ASSIGNMENT ::
In the records below, find the line containing "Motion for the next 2" and return it together with every later line, exactly as written; pictures are to be omitted.
── DATASET EXTRACT
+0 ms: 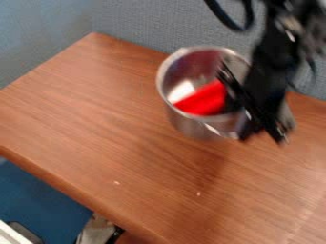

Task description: Put the red object in the metal pot

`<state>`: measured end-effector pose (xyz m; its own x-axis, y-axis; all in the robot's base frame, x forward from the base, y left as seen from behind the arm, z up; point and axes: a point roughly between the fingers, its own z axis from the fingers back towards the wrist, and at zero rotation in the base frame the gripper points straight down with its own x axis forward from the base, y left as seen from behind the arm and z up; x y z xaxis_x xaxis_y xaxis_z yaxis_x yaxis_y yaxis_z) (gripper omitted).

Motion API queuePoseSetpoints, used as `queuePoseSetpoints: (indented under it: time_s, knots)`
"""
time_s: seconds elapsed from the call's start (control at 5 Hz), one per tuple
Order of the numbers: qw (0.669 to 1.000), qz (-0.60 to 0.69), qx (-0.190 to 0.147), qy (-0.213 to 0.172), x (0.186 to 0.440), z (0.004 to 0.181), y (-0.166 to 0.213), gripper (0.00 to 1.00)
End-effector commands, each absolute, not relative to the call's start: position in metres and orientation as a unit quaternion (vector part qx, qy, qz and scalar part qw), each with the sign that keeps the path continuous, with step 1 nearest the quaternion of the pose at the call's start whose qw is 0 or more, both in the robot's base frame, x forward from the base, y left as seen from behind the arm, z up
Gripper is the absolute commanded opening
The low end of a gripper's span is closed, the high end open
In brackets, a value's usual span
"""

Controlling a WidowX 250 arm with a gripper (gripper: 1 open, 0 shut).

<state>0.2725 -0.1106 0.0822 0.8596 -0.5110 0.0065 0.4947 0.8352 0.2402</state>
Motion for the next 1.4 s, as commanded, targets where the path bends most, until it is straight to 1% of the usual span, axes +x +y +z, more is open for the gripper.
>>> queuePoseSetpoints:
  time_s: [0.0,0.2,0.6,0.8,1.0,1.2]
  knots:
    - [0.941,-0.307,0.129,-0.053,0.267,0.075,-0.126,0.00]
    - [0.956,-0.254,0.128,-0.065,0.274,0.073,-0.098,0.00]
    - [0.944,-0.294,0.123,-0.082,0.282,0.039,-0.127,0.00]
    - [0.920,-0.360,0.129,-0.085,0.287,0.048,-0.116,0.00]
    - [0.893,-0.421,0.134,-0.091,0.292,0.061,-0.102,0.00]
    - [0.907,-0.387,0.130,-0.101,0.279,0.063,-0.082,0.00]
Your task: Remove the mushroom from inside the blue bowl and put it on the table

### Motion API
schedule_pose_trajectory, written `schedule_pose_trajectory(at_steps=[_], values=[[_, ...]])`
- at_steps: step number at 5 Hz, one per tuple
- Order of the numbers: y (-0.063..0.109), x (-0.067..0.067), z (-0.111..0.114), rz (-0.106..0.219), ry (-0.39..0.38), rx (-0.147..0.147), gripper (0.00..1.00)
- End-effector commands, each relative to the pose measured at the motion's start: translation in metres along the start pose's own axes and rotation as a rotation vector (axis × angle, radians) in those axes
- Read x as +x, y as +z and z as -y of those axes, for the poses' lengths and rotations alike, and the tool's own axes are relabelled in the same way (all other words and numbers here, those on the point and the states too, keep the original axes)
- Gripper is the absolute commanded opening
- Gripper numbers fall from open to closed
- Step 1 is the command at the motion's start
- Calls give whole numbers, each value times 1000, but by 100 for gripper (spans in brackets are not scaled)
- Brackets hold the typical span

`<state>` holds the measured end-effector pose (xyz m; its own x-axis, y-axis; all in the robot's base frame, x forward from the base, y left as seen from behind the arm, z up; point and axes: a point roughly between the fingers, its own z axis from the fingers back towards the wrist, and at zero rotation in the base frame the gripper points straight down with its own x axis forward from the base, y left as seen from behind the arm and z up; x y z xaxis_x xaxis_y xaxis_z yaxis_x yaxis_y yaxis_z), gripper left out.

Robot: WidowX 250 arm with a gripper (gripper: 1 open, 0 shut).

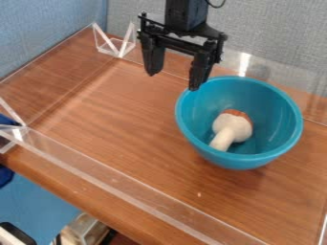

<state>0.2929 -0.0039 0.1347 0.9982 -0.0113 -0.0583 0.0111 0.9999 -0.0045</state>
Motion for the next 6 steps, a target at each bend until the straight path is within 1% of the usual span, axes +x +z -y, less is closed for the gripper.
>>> schedule_pose_trajectory(at_steps=[1, 2, 3, 4, 5, 6], values=[[0, 1, 5, -7, 19, -3, 100], [-4, 7, 17, -1, 43, -11, 100], [-13, 16, 45, 5, 27, -11, 100], [-21, 26, 74, 10, -7, -4, 100], [-28, 30, 75, 12, -11, 7, 100], [-37, 31, 64, -3, -4, 11, 100]])
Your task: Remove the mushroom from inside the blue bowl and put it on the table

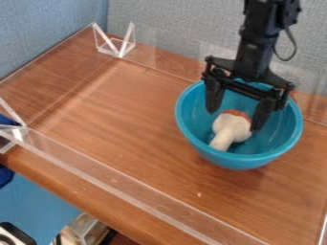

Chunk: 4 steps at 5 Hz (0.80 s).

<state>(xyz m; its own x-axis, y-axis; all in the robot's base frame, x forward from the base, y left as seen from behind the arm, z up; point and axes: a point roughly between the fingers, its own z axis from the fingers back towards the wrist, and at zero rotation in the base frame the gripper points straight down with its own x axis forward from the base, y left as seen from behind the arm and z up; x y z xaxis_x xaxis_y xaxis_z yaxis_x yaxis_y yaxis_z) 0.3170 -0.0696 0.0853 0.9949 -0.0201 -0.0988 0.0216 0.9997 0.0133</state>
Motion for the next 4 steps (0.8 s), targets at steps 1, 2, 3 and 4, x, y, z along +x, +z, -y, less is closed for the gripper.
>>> schedule_pose_trajectory(at_steps=[1, 2, 3, 4], values=[[-9, 8, -5, 23, 67, -9, 100], [-30, 12, -8, 7, 127, -13, 100], [-39, 10, -7, 9, 162, -16, 0], [-41, 7, -5, 18, 196, -22, 0]])
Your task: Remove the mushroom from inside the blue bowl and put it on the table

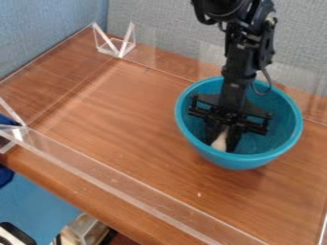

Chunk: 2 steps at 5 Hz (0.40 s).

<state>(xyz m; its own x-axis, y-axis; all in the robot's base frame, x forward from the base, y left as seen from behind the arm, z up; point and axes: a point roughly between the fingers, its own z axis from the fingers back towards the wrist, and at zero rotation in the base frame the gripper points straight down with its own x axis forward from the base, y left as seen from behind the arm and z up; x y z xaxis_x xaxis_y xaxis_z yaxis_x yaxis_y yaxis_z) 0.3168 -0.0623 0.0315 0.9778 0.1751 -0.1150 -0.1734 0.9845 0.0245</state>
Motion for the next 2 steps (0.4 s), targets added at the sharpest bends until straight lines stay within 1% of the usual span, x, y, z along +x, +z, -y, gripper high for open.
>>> schedule_pose_trajectory(at_steps=[1, 2], values=[[20, -3, 1, 64, 36, -34, 0], [34, -10, -9, 81, 15, -45, 0]])
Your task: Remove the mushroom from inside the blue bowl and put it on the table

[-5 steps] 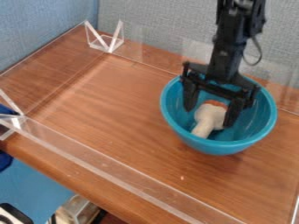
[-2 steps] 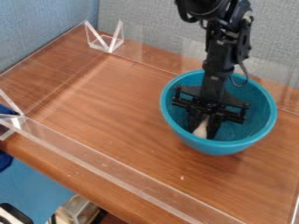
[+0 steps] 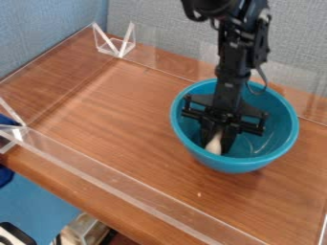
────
EXERCISE SOLUTION ::
Motion for the next 2 steps (0.4 s), targets added at the sharpest bends until straight lines stay within 1% of the usual span, x, y, z along +x, +z, -y, gripper high for open.
>>> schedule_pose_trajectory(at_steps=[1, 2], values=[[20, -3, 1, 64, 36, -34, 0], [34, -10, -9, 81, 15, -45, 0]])
Your task: Remove the mushroom from inside the blue bowl and put it on the table

[-5 steps] 
[-2 steps] 
[+0 steps] 

No more work remains for this exercise.